Global analysis of protein lysine succinylation profiles in common wheat

BACKGROUND: Protein lysine succinylation is an important post-translational modification and plays a critical regulatory role in almost every aspects of cell metabolism in both eukaryotes and prokaryotes. Common wheat is one of the major global cereal crops. However, to date, little is known about the functions of lysine succinylation in this plant. Here, we performed a global analysis of lysine succinylation in wheat and examined its overlap with lysine acetylation. RESULTS: In total, 330 lysine succinylated modification sites were identified in 173 proteins.
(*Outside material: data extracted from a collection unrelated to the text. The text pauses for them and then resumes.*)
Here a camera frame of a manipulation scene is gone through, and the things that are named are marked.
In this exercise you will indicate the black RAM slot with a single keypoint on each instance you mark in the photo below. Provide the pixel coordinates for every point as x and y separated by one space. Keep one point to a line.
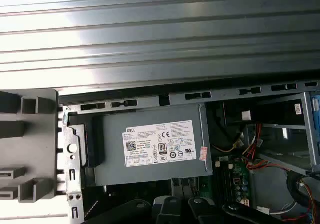
217 184
228 184
223 184

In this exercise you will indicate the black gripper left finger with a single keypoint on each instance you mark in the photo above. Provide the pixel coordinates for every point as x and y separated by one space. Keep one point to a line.
170 209

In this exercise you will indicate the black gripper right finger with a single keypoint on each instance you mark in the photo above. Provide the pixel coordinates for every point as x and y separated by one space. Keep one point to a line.
200 209

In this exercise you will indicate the black open PC case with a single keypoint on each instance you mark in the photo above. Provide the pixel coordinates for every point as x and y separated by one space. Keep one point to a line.
175 98

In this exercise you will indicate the blue plastic drive latch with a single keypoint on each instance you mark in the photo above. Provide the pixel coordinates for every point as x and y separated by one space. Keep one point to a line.
316 129

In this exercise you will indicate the green motherboard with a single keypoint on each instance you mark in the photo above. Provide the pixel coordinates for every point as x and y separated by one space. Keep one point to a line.
242 170

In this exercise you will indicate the metal optical drive cage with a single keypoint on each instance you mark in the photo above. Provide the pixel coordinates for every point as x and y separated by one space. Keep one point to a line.
306 134

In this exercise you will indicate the grey Dell power supply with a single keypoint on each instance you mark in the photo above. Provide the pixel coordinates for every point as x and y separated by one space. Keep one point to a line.
150 124
Bioinformatics analysis showed that the modified proteins are distributed in multiple subcellular compartments and are involved in a wide variety of biological processes such as photosynthesis and the Calvin-Benson cycle, suggesting an important role for lysine succinylation in these processes. Five putative succinylation motifs were identified. A protein interaction network analysis revealed that diverse interactions are modulated by protein succinylation. Moreover, 21 succinyl-lysine sites were found to be acetylated at the same position, and 33 proteins were modified by both acetylation and succinylation, suggesting an extensive overlap between succinylation and acetylation in common wheat. Comparative analysis indicated that lysine succinylation is conserved between common wheat and Brachypodium distachyon. CONCLUSIONS: These results suggest that lysine succinylation is involved in diverse biological processes, especially in photosynthesis and carbon fixation. This systematic analysis represents the first global analysis of lysine succinylation in common wheat and provides an important resource for exploring the physiological role of lysine succinylation in this cereal crop and likely in all plants. ELECTRONIC SUPPLEMENTARY MATERIAL: The online version of this article (doi:10.1186/s12864-017-3698-2) contains supplementary material, which is available to authorized users.